We want to rush ahead to talk about how the things we’re doing won’t work to keep someone alive. That plastic and those chemicals may even harm them. There will come a time for that. But for now, do we have eyes to see that in this barren, futile wasteland of someone’s dying, there’s the verdant growth of love? For some, it’s just a small shoot, nurtured after years of estrangement. For others, it’s a mighty tree that has weathered the years and will weather this too - come life or death. For still others, there’s only the memory of love, but enough to remind us that this person was someone’s son or daughter. This love testifies that death doesn’t have the last word.
For clinicians, such reflections reveal we’re not just interchangeable parts. We’re not diagnosis and treatment machines. We’re real people, working to serve real people in desperate, human circumstances. Our machine mentality wants the same outcome whether Dr. Smith or Dr. Jones sees a patient with endocarditis. Maybe the choice of antibiotics will be the same, but clinicians are more than just antibiotic prescribers. Our quest to standardize and even gamify medicine erodes human embodiment, as Drew Leder warned. It vaporizes the love clinicians have for their work, for their patients, and for one another. This isn’t a romantic love; it’s the love of camaraderie, of good work, of a shared moral project, of companionship toward a common good (even the common good). It’s the love out of which something might grow.
Trajectories
Following a meandering reading-path, sharing some brief commentary along the way.

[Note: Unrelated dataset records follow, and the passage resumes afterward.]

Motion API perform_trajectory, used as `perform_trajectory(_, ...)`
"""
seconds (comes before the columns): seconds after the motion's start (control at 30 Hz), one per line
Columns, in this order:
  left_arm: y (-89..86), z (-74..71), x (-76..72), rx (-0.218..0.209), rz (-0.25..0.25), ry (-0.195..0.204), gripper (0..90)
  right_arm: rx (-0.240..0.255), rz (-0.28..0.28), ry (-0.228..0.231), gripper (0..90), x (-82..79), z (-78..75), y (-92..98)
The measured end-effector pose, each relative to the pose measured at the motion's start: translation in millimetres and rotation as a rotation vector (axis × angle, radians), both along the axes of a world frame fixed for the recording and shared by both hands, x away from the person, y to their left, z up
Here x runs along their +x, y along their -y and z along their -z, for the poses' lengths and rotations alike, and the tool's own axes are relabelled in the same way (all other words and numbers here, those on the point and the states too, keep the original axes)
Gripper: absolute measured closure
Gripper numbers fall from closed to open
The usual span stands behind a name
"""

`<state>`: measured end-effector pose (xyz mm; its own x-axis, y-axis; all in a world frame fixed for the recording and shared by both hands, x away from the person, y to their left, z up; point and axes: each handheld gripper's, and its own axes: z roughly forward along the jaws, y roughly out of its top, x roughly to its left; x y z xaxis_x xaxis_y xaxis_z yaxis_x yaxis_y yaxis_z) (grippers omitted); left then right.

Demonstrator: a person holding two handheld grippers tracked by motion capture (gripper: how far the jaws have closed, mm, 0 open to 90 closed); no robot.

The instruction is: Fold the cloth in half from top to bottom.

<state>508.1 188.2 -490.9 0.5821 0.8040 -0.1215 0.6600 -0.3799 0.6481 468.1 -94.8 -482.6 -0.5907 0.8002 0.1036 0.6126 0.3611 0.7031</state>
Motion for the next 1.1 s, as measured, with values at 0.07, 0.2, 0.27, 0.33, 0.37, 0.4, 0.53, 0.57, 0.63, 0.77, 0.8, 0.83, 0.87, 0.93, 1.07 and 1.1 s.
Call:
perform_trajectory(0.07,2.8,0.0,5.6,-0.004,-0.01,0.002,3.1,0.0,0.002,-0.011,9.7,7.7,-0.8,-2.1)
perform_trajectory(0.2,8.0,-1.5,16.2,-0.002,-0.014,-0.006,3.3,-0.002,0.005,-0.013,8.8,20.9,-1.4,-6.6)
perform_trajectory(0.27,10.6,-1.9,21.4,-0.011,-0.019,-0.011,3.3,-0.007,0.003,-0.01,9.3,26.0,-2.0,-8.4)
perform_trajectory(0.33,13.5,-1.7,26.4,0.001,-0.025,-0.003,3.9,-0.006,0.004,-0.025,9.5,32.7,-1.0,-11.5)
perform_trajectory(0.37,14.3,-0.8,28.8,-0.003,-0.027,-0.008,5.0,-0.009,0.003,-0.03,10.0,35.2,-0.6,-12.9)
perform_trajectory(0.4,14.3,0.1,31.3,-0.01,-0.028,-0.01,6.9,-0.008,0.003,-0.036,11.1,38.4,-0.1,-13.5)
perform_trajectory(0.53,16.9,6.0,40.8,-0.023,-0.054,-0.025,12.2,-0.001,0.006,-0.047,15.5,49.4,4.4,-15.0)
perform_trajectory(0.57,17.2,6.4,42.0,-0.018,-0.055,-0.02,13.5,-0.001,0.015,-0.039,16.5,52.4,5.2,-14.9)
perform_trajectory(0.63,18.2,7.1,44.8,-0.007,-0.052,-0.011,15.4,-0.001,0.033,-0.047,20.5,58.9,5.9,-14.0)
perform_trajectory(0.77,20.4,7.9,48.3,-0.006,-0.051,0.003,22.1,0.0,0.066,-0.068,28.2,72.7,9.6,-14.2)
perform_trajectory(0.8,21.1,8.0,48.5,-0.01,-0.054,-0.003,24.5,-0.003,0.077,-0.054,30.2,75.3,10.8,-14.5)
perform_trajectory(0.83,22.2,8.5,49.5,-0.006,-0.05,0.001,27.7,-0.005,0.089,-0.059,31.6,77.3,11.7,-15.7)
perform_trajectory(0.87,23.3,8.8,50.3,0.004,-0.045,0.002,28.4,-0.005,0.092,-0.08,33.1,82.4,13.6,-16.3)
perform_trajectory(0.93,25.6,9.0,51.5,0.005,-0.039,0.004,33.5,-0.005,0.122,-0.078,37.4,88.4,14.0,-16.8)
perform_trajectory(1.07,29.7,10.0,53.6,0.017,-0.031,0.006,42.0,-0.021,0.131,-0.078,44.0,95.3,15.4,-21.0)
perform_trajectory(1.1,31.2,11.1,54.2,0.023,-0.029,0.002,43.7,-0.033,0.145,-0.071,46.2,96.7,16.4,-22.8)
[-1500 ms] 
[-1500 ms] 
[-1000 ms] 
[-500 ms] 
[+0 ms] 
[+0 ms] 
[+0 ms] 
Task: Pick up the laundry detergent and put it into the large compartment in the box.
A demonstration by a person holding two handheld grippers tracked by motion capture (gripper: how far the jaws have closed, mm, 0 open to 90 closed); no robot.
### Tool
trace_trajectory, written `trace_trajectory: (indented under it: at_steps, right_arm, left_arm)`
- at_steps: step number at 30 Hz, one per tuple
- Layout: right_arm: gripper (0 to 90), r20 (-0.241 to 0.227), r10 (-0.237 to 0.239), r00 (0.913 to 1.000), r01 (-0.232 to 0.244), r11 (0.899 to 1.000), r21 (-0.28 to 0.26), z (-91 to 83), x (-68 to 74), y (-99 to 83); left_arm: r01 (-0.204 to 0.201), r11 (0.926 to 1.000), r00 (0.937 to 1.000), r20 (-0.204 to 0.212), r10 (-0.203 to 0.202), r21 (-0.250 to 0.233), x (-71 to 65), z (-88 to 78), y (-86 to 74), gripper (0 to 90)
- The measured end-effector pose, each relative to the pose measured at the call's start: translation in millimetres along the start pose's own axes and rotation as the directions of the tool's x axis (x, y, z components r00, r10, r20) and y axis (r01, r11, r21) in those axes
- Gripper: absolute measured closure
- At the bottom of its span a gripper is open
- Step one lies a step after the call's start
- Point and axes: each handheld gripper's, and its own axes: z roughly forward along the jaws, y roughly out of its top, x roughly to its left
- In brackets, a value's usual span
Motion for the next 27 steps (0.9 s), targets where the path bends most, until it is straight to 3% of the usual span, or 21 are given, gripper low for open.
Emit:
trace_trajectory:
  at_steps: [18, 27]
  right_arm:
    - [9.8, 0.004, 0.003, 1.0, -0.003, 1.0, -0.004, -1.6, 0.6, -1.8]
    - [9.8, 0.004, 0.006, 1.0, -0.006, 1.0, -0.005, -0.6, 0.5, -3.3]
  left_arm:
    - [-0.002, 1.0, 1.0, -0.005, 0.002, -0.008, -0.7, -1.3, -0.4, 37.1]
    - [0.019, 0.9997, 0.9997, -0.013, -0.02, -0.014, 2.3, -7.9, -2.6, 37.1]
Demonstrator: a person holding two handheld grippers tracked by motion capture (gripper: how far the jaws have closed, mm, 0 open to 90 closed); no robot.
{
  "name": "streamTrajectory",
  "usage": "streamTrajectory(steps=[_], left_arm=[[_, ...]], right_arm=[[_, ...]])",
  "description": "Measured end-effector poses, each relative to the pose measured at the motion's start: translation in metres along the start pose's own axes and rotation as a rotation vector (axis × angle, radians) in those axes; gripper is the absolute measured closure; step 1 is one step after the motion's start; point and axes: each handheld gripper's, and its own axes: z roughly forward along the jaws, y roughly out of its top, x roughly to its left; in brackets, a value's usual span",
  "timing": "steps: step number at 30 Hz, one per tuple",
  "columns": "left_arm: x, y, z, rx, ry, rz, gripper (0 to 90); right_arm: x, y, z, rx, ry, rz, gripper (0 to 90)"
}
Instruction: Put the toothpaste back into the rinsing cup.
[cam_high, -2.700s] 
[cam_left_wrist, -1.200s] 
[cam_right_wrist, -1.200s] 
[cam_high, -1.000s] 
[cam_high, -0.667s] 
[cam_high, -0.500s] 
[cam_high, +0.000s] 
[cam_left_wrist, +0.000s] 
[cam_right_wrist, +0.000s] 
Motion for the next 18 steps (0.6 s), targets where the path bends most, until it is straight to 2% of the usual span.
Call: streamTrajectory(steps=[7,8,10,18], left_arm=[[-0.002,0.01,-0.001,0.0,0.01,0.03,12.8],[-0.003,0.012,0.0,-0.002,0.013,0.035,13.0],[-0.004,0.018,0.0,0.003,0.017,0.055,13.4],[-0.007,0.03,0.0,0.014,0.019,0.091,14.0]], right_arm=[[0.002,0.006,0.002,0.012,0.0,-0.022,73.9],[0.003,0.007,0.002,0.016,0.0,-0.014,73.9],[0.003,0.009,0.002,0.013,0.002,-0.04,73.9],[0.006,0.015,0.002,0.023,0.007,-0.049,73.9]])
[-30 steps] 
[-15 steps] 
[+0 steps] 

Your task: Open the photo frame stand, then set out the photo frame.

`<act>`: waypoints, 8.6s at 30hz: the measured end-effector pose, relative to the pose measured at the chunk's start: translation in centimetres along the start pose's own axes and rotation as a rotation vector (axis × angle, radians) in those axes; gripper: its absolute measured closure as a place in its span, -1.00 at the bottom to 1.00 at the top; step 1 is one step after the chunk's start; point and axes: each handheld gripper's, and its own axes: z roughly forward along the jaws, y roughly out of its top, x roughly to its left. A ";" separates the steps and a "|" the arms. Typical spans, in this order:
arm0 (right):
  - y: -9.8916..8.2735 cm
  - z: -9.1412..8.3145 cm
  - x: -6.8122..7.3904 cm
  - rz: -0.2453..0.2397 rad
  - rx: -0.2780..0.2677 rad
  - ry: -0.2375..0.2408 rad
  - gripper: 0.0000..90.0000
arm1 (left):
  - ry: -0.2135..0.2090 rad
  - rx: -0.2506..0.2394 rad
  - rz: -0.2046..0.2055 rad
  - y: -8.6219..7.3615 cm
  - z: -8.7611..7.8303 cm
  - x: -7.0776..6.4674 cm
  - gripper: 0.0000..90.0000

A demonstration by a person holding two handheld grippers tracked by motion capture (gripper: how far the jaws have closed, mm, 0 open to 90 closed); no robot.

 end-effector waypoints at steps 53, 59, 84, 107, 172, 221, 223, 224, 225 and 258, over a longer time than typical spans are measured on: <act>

“Please look at my baby - when physicians should say the word ‘hospice’”
An intimate account of one mother’s journey making complex medical decisions for her very sick child. To the initial surprise of their child’s care team, she and her husband chose hospice instead of a burdensome life-prolonging intervention. She’s honest that this felt like giving up, but then came to see the many ways this was better for everyone, most of all her child (and particularly with the concurrent care model available for children).
“Make the call: engaging the family as critical intervention”
I bet a week doesn’t go by when I’m not confronted with the importance of involving surrogate decision-makers in discussions about a patient’s serious illness before that capacity loses the capacity to make important decisions about their healthcare. This is a strong argument in favor of doing so, and also provides some tools to help approach a conversation when a patient doesn’t want to involve anyone right now.
“What can we learn from simulations?”
An interesting discussion on GeriPal with palliative care researcher Amber Barnato. She discusses her work using clinical simulations to investigate physician bias in decision-making. Fascinating.
Closing Thoughts
“Life can bring great suffering. And eternal life can bring eternal suffering.”
Pinocchio (Guillermo del Toro, 2022)
The Bible’s response to the recalcitrance and brokenness of creation is unacceptable among “moral strangers” (as Tristram Engelhardt called people who attempt to work together while operating from fundamentally different moral foundations). If I wanted to maintain narrative consistency, I would propose a Jewish, Christian (my own spiritual tradition), or Muslim response to this problem. Maybe I’ll do that sometime. For now, my humble proposal is an attempt to support clinicians and patients who have a diversity of religious beliefs or none at all. You can judge if it’s helpful.